Learning objectives:

Define feature engineering.
List reasons that feature engineering might be beneficial.
Use the {recipes} package to create a simple feature engineering recipe.
Use selectors from the {recipes} package to apply transformations to specific types of columns.
List some advantages of using a recipe for feature engineering.
Describe what happens when a recipe is prepared with recipes::prep().
Use recipes::bake() to process a dataset.
Recognize how to use recipes::step_unknown(), recipes::step_novel(), recipes::step_other() to prepare factor variables.

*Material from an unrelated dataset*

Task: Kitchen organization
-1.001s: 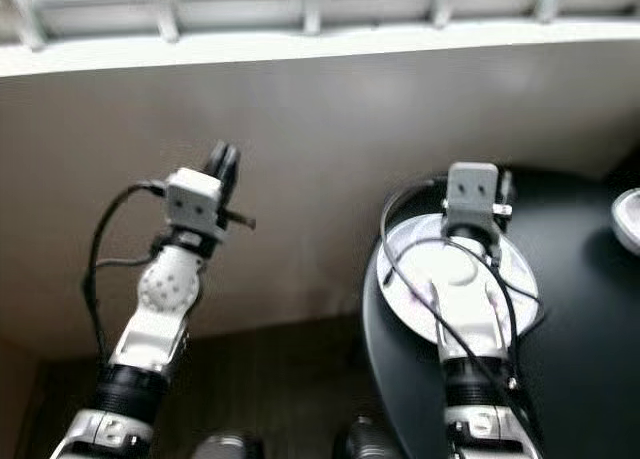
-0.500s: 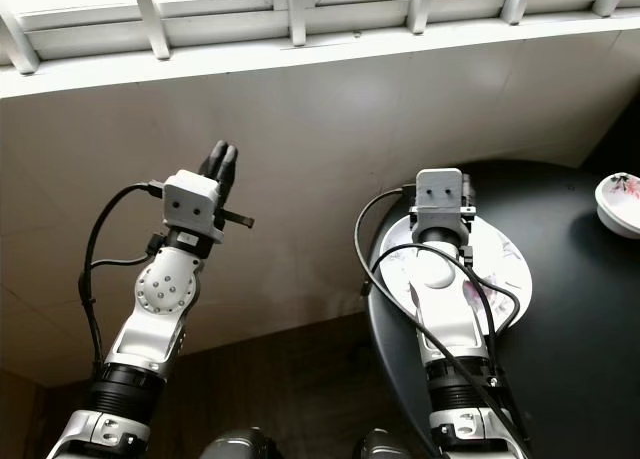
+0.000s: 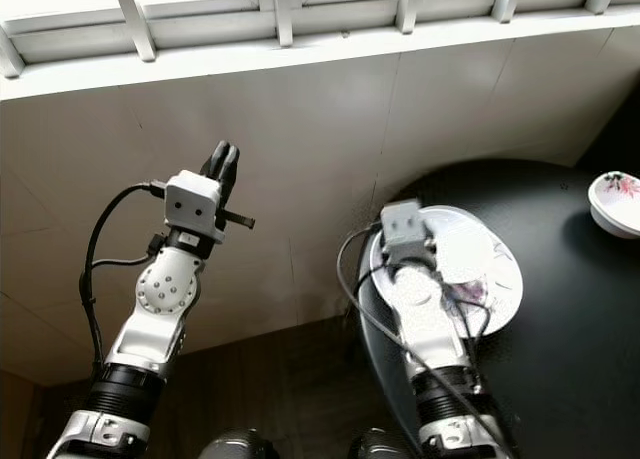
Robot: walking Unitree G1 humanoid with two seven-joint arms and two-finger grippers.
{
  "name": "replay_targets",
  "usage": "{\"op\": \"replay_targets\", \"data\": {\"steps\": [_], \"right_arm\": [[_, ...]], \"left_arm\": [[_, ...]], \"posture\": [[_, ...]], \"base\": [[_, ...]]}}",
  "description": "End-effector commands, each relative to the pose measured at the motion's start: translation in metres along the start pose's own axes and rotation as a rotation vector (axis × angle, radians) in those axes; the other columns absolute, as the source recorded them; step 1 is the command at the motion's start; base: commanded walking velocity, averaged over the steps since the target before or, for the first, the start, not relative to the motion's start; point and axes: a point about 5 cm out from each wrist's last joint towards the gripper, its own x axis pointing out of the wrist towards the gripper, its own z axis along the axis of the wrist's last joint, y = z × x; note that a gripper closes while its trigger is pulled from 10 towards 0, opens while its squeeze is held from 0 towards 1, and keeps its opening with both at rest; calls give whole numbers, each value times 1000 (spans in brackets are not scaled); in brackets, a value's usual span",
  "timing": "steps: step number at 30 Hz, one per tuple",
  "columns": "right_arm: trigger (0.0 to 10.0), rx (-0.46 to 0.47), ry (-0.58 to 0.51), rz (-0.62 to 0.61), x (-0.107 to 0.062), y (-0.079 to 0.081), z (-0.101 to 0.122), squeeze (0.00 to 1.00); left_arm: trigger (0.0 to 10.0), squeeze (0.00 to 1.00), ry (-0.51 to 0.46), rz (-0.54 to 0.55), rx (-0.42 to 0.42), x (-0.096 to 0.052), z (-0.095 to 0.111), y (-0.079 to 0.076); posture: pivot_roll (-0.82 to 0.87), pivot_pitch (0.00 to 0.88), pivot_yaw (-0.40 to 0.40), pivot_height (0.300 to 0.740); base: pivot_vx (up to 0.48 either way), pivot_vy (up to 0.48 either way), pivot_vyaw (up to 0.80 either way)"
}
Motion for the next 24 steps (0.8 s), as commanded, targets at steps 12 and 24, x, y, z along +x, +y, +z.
{"op": "replay_targets", "data": {"steps": [12,24], "right_arm": [[10000,12,19,-52,3,-13,3,0],[0,31,20,-39,0,-14,0,0]], "left_arm": [[10000,0,6,-8,20,-1,-1,1],[10000,0,8,-12,24,0,-2,2]], "posture": [[152,0,-29,740],[152,0,-25,740]], "base": [[0,0,0],[0,0,0]]}}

Explain how recipes::step_dummy() encodes qualitative data in a numeric format.
Recognize techniques for dealing with large numbers of categories, such as feature hashing or encoding using the {embed} package (as described in this talk by Alan Feder at rstudio::global(2021)).
Recognize methods for encoding ordered factors.
Use recipes::step_interact() to add interaction terms to a recipe.
Understand why some steps might only be applicable to training data.
Recognize the functions from {recipes} and {themis} that are only applied to training data by default.
Recognize that {recipes} includes functions for creating spline terms, such as step_ns().
Recognize that {recipes} includes functions for feature extraction, such as step_pca().
Use themis::step_downsample() to downsample data.
Recognize other row-sampling steps from the {recipes} package.
Use recipes::step_mutate() and recipes::step_mutate_at() for general {dplyr}-like transformations.
Recall that the {textrecipes} package exists for text-specific feature-engineering steps.
Understand that the functions of the {recipes} package use training data for all preprocessing and feature engineering steps to prevent leakage.
Use {recipes} to prepare data for traditional modeling functions.
Use tidy() to examine a recipe and its steps.
Refer to columns with roles other than "predictor" or "outcome".